───── Material shown

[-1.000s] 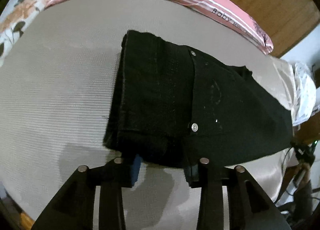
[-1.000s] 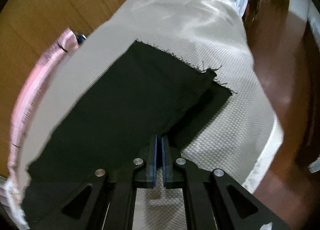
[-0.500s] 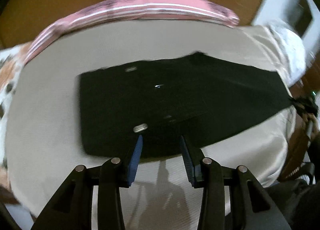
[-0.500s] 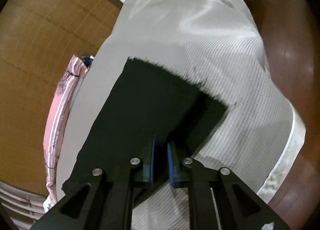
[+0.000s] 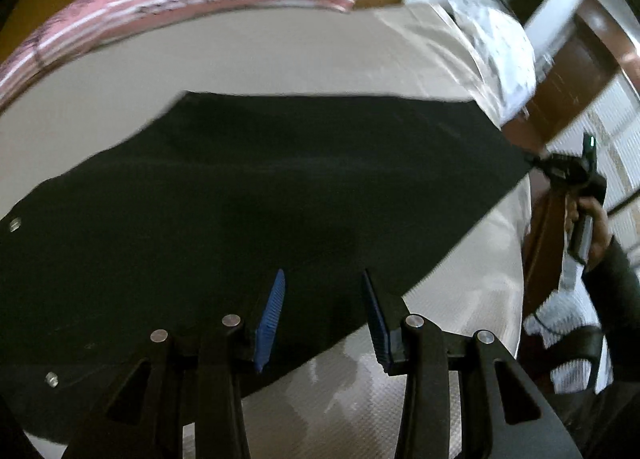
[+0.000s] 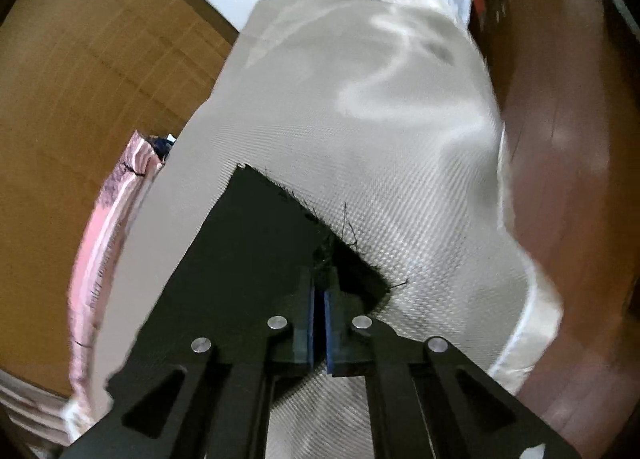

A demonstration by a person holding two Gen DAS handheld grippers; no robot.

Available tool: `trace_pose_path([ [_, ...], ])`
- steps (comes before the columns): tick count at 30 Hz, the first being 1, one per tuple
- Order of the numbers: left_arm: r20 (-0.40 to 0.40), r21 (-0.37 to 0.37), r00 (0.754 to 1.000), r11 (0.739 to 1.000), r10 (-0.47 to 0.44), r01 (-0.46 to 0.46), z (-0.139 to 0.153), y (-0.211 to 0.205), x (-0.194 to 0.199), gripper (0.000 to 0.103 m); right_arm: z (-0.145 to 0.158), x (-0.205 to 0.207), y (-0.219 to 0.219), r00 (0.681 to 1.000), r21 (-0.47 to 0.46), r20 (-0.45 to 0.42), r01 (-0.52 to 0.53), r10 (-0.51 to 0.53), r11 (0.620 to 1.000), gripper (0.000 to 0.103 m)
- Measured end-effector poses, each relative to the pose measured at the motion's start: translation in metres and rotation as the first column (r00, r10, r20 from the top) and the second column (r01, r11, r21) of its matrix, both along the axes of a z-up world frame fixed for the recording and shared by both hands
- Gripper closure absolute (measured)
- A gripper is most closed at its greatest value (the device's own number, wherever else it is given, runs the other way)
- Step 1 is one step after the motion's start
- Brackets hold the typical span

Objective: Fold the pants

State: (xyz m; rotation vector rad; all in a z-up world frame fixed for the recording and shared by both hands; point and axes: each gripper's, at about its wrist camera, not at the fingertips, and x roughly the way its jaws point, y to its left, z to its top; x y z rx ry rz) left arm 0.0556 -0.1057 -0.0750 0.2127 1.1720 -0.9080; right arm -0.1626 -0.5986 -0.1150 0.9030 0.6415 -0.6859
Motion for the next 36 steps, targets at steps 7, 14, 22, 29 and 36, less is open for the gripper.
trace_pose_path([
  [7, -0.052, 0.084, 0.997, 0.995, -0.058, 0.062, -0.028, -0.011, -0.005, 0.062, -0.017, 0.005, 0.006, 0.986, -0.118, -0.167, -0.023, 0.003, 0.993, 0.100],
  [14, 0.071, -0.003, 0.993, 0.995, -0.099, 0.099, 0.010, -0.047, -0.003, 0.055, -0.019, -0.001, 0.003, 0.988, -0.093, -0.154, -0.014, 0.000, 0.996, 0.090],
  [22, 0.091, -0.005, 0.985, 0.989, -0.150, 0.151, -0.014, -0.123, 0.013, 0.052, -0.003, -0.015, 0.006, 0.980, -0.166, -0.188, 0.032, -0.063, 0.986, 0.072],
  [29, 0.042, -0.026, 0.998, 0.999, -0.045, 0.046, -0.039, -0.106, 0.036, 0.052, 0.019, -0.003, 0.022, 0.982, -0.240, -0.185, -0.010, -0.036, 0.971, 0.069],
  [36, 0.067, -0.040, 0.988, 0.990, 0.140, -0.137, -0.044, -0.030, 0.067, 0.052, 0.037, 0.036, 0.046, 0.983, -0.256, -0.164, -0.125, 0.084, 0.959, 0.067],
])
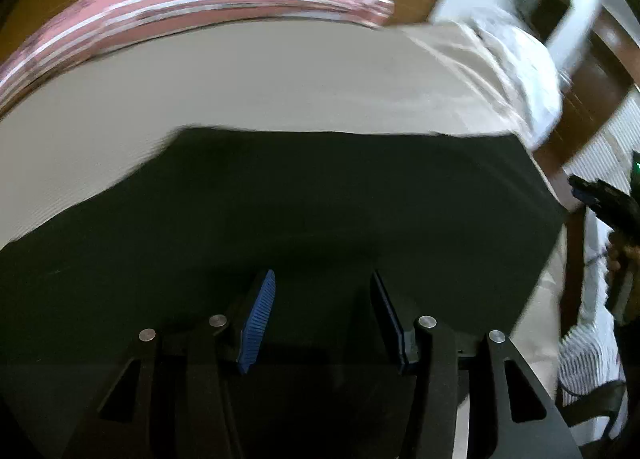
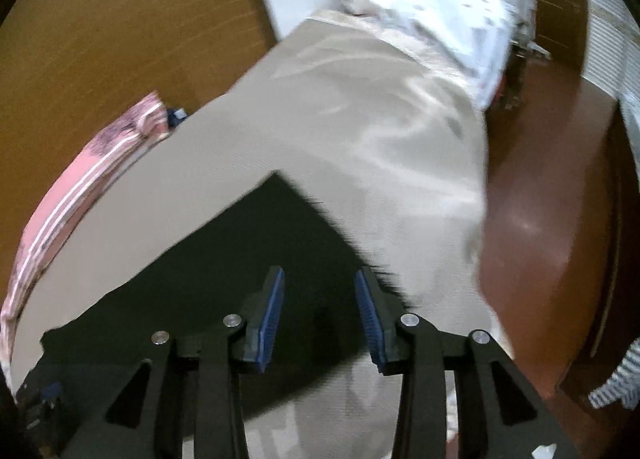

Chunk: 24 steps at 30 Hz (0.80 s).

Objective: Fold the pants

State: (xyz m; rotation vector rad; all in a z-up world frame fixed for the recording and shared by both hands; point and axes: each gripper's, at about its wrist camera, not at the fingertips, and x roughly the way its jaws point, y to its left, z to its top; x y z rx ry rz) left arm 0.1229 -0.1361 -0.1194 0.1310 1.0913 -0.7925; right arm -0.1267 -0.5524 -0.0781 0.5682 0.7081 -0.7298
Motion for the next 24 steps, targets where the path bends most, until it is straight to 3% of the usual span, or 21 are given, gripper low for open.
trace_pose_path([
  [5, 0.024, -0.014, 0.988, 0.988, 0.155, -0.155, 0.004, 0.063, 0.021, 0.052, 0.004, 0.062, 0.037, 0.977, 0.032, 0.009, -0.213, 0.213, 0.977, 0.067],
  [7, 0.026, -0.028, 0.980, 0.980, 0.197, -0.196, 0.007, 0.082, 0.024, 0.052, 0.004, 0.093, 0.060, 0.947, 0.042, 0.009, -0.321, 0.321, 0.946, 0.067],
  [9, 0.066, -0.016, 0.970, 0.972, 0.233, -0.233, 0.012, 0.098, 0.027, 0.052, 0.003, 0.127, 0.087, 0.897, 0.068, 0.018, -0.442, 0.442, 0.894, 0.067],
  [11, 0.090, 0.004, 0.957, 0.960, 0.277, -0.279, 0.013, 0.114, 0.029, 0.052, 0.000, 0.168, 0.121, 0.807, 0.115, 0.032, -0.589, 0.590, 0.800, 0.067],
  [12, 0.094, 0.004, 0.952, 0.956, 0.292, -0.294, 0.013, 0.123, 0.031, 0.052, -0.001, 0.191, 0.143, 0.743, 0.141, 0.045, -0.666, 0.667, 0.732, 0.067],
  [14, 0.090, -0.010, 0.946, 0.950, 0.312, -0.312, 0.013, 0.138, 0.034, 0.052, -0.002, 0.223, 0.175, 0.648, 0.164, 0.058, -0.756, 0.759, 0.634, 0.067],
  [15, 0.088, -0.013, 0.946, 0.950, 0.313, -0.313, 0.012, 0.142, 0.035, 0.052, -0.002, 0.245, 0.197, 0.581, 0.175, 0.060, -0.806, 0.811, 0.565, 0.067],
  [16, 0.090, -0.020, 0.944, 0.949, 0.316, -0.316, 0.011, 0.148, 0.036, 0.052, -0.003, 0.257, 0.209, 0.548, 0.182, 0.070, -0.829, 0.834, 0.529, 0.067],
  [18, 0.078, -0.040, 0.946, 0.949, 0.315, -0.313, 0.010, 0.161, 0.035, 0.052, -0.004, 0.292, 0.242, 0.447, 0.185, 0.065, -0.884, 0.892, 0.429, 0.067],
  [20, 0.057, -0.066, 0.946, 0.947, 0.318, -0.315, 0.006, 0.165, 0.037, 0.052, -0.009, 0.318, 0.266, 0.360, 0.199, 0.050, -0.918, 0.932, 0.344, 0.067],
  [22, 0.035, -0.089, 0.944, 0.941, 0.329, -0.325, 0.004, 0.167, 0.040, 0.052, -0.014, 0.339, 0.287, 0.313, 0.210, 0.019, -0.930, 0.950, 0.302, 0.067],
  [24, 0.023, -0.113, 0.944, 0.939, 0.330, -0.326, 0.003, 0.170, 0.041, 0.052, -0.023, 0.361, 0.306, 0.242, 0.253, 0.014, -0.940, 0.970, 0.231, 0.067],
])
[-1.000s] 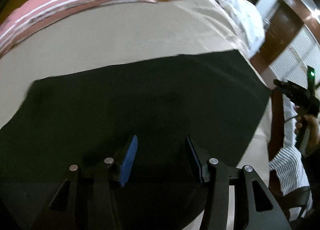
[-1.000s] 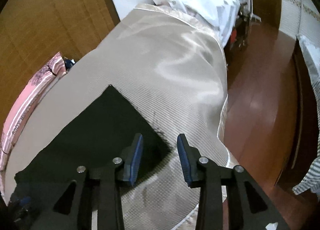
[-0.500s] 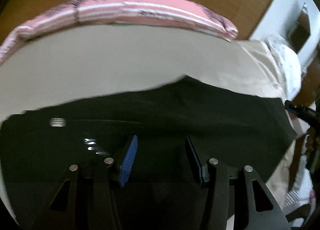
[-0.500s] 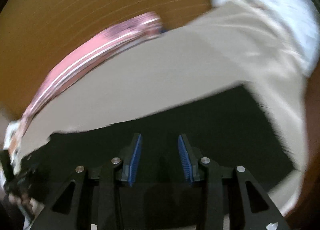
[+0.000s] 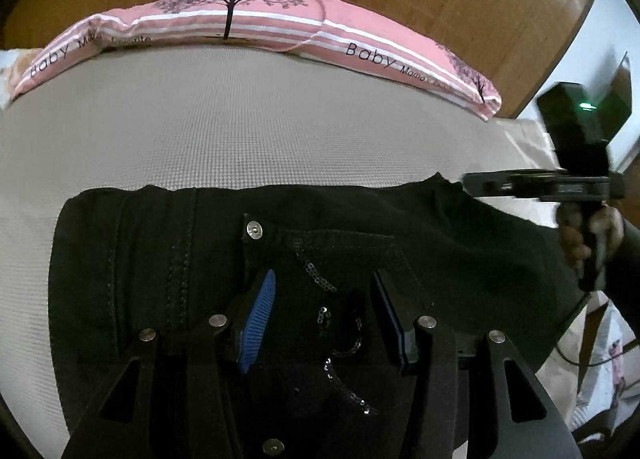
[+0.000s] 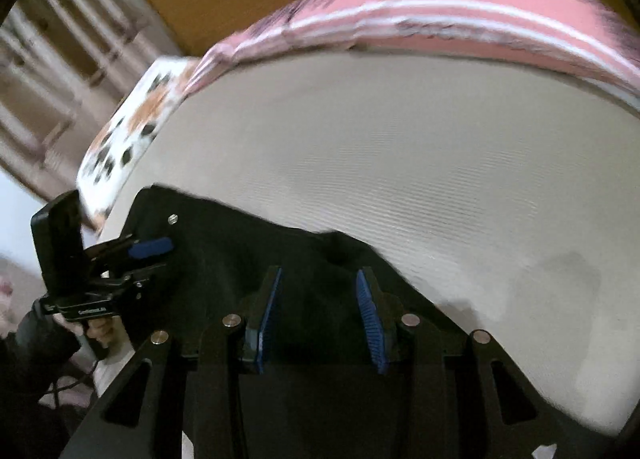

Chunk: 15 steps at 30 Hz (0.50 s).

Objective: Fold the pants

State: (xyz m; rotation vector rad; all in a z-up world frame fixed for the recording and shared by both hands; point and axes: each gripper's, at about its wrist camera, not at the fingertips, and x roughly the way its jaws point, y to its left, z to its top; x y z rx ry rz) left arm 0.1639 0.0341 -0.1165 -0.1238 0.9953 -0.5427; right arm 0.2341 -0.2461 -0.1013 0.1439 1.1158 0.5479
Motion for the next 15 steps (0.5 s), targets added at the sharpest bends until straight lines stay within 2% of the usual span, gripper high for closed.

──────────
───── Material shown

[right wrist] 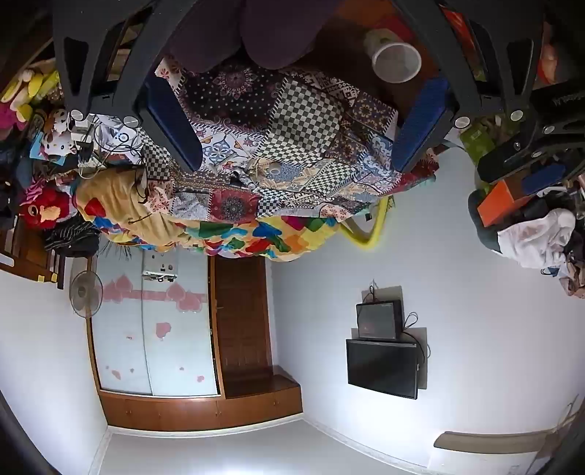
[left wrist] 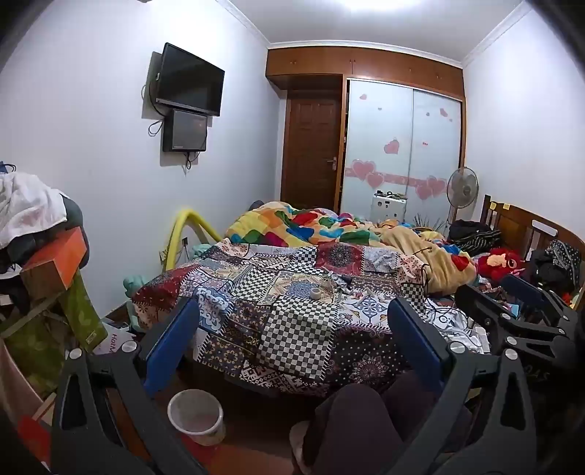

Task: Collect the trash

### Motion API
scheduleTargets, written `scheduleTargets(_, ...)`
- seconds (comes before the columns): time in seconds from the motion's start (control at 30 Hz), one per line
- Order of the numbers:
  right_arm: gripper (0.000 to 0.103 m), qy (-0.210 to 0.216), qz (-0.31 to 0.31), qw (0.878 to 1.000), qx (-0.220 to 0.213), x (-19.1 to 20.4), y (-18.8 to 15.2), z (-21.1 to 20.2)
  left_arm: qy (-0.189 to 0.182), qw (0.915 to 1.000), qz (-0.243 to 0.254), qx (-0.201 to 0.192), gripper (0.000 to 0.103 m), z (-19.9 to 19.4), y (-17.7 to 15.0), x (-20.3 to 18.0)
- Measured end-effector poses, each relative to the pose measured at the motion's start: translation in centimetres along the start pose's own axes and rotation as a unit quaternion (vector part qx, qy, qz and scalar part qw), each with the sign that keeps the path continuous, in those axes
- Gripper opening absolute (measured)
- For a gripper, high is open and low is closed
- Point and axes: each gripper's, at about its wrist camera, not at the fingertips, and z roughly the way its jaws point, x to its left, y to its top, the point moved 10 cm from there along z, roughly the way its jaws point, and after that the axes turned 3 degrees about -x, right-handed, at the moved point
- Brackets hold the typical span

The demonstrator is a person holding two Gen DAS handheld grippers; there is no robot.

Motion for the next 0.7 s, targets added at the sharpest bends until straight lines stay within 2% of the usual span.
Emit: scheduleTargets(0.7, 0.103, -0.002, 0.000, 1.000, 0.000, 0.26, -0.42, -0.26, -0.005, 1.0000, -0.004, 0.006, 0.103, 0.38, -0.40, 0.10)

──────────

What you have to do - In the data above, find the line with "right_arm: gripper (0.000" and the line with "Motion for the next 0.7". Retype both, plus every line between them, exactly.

Solution -
  right_arm: gripper (0.000 to 0.103 m), qy (-0.210 to 0.216), qz (-0.31 to 0.31), qw (0.878 to 1.000), qx (-0.220 to 0.213), x (-19.1 to 20.4), y (-18.8 to 15.2), z (-21.1 to 20.2)
  left_arm: qy (-0.189 to 0.182), qw (0.915 to 1.000), qz (-0.243 to 0.254), qx (-0.201 to 0.192), gripper (0.000 to 0.103 m), z (-19.9 to 19.4), y (-17.7 to 15.0), x (-20.3 to 18.0)
- Measured end-effector poses, each relative to the pose measured at the motion's start: translation in centimetres along the start pose's own axes and rotation as a unit quaternion (vector part qx, qy, qz and scalar part qw), each with the sign that keeps the path continuous, in those axes
- Gripper opening absolute (measured)
- For a gripper, high is open and low is closed
- Point and axes: each gripper's, at about its wrist camera, not at the fingertips, and z roughly the way its jaws point, x to its left, y to its top, the point moved 10 cm from there along z, roughly the way its jaws point, and after that the axes turned 3 degrees about -x, right-handed, at the moved point
- Brackets hold the typical span

The demonstrator is a person holding two Gen DAS handheld grippers; there is no robot.

Motion for the next 0.7 s, targets added at the sharpest bends until straight lines stay within 2% of the usual span.

The requested output has been given in full.